馬車に揺られ、市街へとやってきたカルロスの目に、賑やかな光景が広がった。
セビージャ市庁舎前から旧市街へと、カセータと呼ばれる祭り小屋が立ち並んでいる。多くの市民や観光客が、春祭りを楽しんでいる様は、カルロスの心を軽くした。
「市庁舎前は誰でも楽しめるようになっています。メインの会場は、招待客しか入れないよう入場制限がかけられています。毎年、大きなトラブルもございませんので、安心してお楽しみください」フアナが会場の入場門を、視線で指し示して言った。
趣向を凝らしたデザインの、立派な入場門を潜ると、普段は何もない広場のようなところに、いくつものカセータが、所狭しと設置されている。
女たちは華やかなドレスを身に纏い、ギターの音楽に合わせて、歌を歌い、華麗に踊っている。
フアナの衣装も伝統衣装で、マーメイドラインのドレスが、体にフィットしている。彼女の豊満な胸と細い腰、まんまるで適度にボリュームのある桃のような尻が、カルロスに昨晩の夢を思い出させた。
この衣装は、大きく広がった裾に、たっぷりとしたフリルが施してある。踊ると裾がひらひらと動き、華麗に舞っているように見えるのだ。
女が男を誘惑するように美しく舞う。そして、惹きつけられた男と、リズムに合わせて床を踏み鳴らし、情熱的なダンスを踊るのが、エストラーダの伝統的なダンスだ。
おそらく、これを令嬢たちとやらされるのだろうと思うと、カルロスは少しだけ、王城へ逃げ帰りたい気分になった。
フアナがくすくすと笑うので、そんなに顔に出ていただろうかと、カルロスは気恥ずかしくなった。
会場が見渡せる場所に、劇場のロイヤルボックス席のような建物が設置されていて、カルロスとフアナは、会場の案内人に案内され階段を登った。
フアナと同じようなドレスを着た若い女たちが、カルロスに向かって頭を下げた。
「待たせてしまったかな。皆ドレスがとても美しいね。ダンスに誘うのが待ち遠しいくらいだ」
確かに美しい令嬢たちだし、個室に呼び出して、甘い時間を楽しんでも良いという。男からすれば、喜びたい状況なのだろうけど……だけれど、この品評会のような状況にカルロスは、またしても逃げ帰りたくなった。

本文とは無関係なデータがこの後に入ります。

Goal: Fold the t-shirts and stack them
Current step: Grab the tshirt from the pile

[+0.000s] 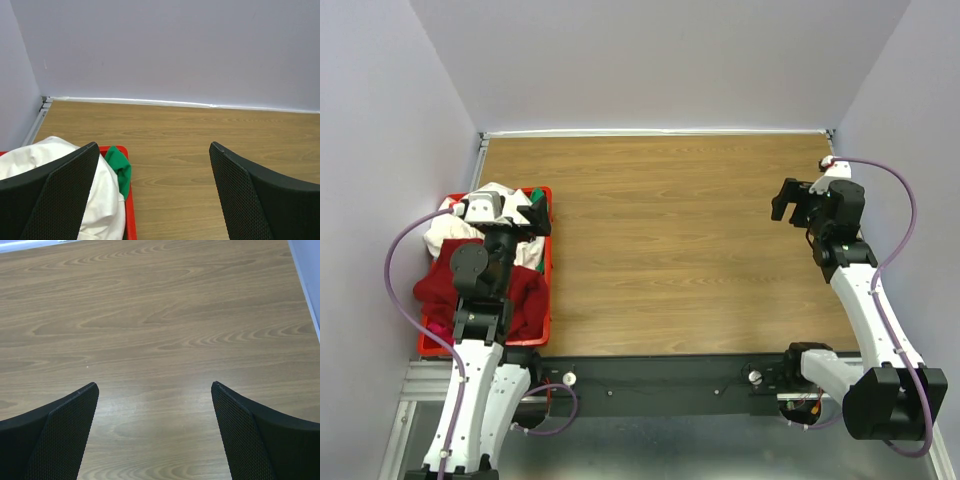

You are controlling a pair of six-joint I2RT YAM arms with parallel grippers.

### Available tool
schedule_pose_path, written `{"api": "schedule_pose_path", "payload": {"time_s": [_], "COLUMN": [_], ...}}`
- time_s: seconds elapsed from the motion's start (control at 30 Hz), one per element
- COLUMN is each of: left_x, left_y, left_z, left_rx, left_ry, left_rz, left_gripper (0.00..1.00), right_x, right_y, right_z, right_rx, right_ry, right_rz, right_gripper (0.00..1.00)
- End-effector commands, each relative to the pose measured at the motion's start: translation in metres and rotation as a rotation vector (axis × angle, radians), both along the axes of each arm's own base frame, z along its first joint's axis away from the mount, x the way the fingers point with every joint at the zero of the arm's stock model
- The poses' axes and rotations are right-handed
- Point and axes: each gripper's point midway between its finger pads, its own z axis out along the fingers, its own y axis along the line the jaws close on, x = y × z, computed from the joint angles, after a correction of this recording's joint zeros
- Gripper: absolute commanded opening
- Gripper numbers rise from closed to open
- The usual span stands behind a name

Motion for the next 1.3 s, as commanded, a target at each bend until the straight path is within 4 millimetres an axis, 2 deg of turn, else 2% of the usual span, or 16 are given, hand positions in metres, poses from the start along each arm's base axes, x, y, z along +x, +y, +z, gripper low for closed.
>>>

カルロスの婚約者候補に選抜された、トリホス公爵令嬢イサベル・デ・デルガド・ジョレンテ、グラナドス公爵令嬢カタリーナ・マルケス・バスティアニーニ、ムルシア侯爵令嬢セシーリア・オルティス・デ・ラ・クルス、アルカサル侯爵令嬢ディアナ・フィゲロア・ベッケルは、それぞれ挨拶を交わし、カルロスへアピールしようと、自分の売り込みを始めた。
家門の領地が、カルロスにとっていかに有益かを説き、そして、特産物をプレゼントしたり、自分の特技を披露したりと、大忙しだ。
高位貴族の令嬢なだけあって、さすがに他者を貶めるような発言はなかったが、このアピール合戦が、6日も続くのかと思うと、カルロスはうんざりした。
そして、それを密かに笑っているフアナに、八つ当たりしたくなった。